* [Task to carry out]: Copy out each line of the data holding "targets".

Start of Block

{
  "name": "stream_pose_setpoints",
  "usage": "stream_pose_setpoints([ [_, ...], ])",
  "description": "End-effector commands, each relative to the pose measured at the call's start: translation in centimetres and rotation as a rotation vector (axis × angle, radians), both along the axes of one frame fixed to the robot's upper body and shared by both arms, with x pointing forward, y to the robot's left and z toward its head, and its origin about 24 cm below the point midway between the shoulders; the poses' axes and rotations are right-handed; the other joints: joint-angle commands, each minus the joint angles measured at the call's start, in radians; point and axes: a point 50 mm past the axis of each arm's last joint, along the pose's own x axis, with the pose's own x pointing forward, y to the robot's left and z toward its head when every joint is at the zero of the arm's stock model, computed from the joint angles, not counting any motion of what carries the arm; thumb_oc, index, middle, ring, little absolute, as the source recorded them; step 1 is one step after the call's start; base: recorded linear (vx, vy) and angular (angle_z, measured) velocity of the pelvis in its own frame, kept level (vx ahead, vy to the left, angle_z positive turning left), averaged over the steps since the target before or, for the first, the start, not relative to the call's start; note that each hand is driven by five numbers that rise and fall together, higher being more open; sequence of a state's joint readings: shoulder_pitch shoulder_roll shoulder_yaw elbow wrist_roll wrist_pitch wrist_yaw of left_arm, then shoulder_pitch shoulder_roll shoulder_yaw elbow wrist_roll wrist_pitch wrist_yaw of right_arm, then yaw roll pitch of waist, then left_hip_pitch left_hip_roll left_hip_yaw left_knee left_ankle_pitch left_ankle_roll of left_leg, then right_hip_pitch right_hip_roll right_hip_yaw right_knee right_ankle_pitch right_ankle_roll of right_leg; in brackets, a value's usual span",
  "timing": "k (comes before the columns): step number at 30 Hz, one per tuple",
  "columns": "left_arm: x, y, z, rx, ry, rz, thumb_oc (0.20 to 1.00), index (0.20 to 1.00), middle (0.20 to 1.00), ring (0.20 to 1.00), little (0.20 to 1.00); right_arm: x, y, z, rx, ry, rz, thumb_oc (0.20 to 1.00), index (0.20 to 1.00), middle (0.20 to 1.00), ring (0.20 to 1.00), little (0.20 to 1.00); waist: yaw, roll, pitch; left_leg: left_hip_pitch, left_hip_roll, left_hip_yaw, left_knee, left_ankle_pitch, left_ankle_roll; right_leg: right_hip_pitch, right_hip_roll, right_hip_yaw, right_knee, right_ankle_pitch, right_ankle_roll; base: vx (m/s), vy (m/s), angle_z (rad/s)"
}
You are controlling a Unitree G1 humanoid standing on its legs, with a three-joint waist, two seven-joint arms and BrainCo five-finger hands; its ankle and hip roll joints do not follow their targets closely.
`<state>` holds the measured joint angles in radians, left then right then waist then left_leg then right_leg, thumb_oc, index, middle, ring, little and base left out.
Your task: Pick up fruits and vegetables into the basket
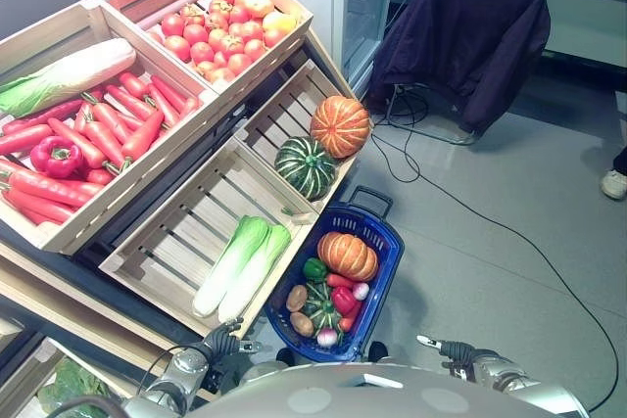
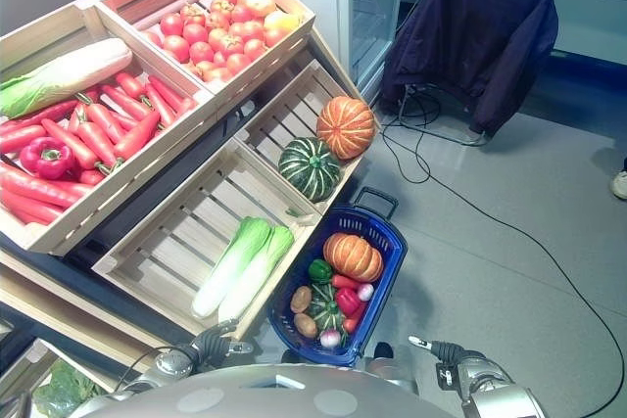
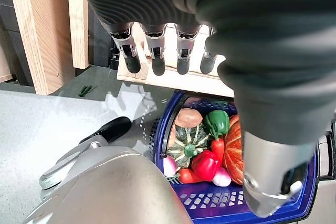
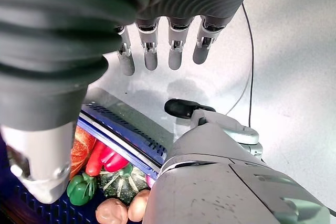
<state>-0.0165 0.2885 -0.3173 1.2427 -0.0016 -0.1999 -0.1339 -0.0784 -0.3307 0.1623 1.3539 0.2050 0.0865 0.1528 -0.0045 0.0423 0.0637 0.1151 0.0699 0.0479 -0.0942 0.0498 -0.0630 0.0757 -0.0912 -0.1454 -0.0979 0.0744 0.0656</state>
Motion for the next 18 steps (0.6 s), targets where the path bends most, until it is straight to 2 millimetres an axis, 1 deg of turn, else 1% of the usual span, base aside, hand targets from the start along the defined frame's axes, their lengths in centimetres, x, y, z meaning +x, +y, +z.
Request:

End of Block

* [Task result]:
You are controlling a Unitree G1 humanoid standing on its legs, with a three-joint waist, two seven-joint arms and BrainCo five-finger hands; its ankle and hip roll joints do not follow their targets closely.
Motion for the next 18 steps (0.6 s), targets where the path bends most, until it is straight to 2 millimetres an axis, 1 deg of turn, else 1% of the usual span, base aside, hand targets from the start along the defined frame's axes, their lengths in centimetres, x, y, z meaning +x, +y, +z.

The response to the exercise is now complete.